Large cell carcinoma
In addition to the general category of large cell carcinoma, several uncommon variants are recognized in the WHO/IASLC classification, including the following:
- Basaloid carcinoma.
- Lymphoepithelioma-like carcinoma.
- Clear cell carcinoma.
- Large cell carcinoma with rhabdoid phenotype.
Basaloid carcinoma is also recognized as a variant of squamous cell carcinoma, and rarely, adenocarcinomas may have a basaloid pattern; however, in tumors without either of these features, they are regarded as a variant of large cell carcinoma.
LCNEC is recognized as a histologically high-grade non-small cell carcinoma. It has a very poor prognosis similar to that of small cell lung cancer (SCLC). Atypical carcinoid is recognized as an intermediate-grade neuroendocrine tumor with a prognosis that falls between typical carcinoid and high-grade SCLC and LCNEC.
Neuroendocrine differentiation can be demonstrated by immunohistochemistry or electron microscopy in 10% to 20% of common NSCLCs that do not have any neuroendocrine morphology. These tumors are not formally recognized within the WHO/IASLC classification scheme because the clinical and therapeutic significance of neuroendocrine differentiation in NSCLC is not firmly established. These tumors are referred to collectively as NSCLC with neuroendocrine differentiation.
Carcinomas with pleomorphic, sarcomatoid, or sarcomatous elements
This is a group of rare tumors. Spindle cell carcinomas and giant cell carcinomas comprise only 0.4% of all lung malignancies, and carcinosarcomas comprise only 0.1% of all lung malignancies. In addition, this group of tumors reflects a continuum in histologic heterogeneity as well as epithelial and mesenchymal differentiation. On the basis of clinical and molecular data, biphasic pulmonary blastoma is regarded as part of the spectrum of carcinomas with pleomorphic, sarcomatoid, or sarcomatous elements.
The identification of mutations in lung cancer has led to the development of molecularly targeted therapy to improve the survival of subsets of patients with metastatic disease. In particular, subsets of adenocarcinoma now can be defined by specific mutations in genes encoding components of the epidermal growth factor receptor (EGFR) and downstream mitogen-activated protein kinases (MAPK) and phosphatidylinositol 3-kinases (PI3K) signaling pathways. These mutations may define mechanisms of drug sensitivity and primary or acquired resistance to kinase inhibitors. Other mutations of potential relevance to treatment decisions include:
- Kirsten rat sarcoma viral oncogene (KRAS).

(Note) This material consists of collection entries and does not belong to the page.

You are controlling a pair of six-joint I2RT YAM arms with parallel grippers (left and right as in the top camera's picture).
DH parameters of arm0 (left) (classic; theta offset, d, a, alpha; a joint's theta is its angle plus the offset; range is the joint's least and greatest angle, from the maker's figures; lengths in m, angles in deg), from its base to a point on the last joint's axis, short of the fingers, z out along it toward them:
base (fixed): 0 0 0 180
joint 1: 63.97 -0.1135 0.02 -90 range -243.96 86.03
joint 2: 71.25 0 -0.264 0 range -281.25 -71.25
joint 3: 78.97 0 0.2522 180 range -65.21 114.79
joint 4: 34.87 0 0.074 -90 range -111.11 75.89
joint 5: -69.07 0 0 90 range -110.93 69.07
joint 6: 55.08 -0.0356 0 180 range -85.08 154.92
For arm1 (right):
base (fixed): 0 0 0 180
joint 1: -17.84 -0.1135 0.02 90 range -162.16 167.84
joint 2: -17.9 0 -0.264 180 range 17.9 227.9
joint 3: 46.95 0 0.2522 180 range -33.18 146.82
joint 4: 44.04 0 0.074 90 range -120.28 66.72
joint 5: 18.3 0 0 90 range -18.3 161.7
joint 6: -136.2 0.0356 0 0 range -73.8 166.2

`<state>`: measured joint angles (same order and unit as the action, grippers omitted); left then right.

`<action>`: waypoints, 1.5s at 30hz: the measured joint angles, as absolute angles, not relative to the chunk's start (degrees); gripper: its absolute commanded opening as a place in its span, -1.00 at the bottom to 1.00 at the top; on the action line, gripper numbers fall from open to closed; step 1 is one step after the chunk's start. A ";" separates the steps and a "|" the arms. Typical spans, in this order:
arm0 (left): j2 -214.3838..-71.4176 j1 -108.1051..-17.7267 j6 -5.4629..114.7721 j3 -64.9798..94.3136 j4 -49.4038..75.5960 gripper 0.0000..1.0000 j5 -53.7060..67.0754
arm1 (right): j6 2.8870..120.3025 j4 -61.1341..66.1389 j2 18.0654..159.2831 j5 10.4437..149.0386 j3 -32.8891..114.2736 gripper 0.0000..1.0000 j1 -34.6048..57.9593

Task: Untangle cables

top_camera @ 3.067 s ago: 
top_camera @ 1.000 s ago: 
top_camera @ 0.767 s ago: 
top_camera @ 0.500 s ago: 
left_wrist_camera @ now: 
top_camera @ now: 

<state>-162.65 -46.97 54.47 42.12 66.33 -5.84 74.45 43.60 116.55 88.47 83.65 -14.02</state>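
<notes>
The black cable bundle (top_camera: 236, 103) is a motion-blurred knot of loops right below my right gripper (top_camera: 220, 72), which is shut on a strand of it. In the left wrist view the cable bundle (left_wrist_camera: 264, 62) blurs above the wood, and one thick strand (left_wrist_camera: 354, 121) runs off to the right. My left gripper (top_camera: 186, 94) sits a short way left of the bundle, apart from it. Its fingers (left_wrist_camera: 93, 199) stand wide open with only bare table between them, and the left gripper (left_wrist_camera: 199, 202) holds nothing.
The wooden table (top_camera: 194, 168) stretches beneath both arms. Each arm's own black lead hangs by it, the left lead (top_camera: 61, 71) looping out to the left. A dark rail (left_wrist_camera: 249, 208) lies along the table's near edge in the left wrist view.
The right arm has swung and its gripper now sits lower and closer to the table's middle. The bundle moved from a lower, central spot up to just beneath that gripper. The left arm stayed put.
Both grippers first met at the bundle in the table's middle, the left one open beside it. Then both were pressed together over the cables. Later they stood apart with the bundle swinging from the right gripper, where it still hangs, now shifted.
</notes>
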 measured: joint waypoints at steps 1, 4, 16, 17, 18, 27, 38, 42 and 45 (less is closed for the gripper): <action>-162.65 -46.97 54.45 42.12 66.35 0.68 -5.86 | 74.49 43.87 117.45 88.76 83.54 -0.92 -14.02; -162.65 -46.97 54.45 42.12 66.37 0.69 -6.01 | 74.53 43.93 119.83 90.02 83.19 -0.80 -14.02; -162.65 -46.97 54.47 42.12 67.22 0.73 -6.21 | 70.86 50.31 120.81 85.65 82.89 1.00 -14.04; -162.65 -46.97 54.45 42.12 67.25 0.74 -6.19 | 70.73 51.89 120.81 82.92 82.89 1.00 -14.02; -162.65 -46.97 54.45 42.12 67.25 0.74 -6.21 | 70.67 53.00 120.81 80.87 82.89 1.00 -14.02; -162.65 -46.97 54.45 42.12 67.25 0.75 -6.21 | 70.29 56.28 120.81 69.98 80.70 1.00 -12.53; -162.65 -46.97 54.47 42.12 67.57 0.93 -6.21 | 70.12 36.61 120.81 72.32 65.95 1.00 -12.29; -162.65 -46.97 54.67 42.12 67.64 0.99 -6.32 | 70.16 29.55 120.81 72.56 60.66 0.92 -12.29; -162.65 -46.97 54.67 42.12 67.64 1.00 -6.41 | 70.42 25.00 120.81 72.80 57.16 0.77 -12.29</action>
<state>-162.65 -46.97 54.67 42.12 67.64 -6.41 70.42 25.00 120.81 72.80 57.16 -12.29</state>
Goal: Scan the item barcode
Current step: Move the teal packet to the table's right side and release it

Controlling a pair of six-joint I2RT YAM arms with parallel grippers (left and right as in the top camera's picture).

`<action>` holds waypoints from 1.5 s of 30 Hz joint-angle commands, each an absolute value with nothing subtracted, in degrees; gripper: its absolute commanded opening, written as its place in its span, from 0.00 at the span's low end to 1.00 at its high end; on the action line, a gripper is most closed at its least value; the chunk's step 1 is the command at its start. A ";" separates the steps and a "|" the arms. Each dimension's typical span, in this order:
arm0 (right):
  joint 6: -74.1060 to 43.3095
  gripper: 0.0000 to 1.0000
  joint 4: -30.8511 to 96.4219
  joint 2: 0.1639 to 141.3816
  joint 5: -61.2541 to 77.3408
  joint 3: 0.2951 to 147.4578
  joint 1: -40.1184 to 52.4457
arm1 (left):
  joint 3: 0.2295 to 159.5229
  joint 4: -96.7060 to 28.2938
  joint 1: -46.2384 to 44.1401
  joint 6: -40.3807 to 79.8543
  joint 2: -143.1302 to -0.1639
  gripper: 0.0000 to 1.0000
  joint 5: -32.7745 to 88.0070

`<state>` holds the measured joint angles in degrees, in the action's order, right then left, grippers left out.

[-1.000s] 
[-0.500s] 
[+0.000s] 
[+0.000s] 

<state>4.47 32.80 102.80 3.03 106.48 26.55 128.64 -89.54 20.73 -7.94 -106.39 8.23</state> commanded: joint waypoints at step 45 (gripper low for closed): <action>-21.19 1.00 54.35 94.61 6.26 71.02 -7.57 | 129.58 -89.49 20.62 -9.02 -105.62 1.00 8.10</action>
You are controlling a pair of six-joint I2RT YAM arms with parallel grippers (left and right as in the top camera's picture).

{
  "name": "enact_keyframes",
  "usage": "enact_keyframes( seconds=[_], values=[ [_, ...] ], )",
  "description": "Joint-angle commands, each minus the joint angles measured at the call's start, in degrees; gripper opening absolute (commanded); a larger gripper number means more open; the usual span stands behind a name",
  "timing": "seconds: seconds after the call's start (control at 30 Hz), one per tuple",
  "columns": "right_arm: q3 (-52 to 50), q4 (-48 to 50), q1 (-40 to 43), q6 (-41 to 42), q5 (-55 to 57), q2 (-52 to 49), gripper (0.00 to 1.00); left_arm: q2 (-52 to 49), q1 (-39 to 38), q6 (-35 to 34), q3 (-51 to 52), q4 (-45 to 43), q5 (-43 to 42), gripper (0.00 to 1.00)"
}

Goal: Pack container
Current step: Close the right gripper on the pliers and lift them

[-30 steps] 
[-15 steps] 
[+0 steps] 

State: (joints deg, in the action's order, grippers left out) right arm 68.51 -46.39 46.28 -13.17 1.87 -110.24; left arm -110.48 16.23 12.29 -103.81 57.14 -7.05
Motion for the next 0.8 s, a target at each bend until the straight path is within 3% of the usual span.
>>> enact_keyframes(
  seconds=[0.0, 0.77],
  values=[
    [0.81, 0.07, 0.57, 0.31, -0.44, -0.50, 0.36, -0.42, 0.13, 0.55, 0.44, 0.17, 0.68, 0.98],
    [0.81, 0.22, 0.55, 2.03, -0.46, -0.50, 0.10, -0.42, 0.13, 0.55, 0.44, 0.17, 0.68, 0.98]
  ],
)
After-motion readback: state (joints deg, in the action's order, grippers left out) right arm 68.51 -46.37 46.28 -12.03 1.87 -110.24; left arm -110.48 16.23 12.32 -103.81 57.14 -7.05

- Anaplastic lymphoma kinase receptor (ALK).
- Human epidermal growth factor receptor 2 (HER2).
- V-raf murine sarcoma viral oncogene homolog B1 (BRAF).
- PIK3 catalytic protein alpha (PI3KCA).
- MAPK kinase 1 (MAP2K1 or MEK1).
- MET, which encodes the hepatocyte growth factor receptor (HGFR).
These mutations are mutually exclusive, except for those in PIK3CA and EGFR mutations and ALK translocations.
EGFR and ALK mutations predominate in adenocarcinomas that develop in nonsmokers, and KRAS and BRAF mutations are more common in smokers or former smokers. EGFR mutations strongly predict the improved response rate and progression-free survival of EGFR inhibitors. In a set of 2,142 lung adenocarcinoma specimens from patients treated at Memorial Sloan Kettering Cancer Center, EGFR exon 19 deletions and L858R were found in 15% of tumors from former smokers (181 of 1,218; 95% CI, 13–17), 6% from current smokers (20 of 344; 95% CI, 4–9), and 52% from never-smokers (302 of 580; 95% CI, 48–56; P < .001 for ever- vs. never-smokers).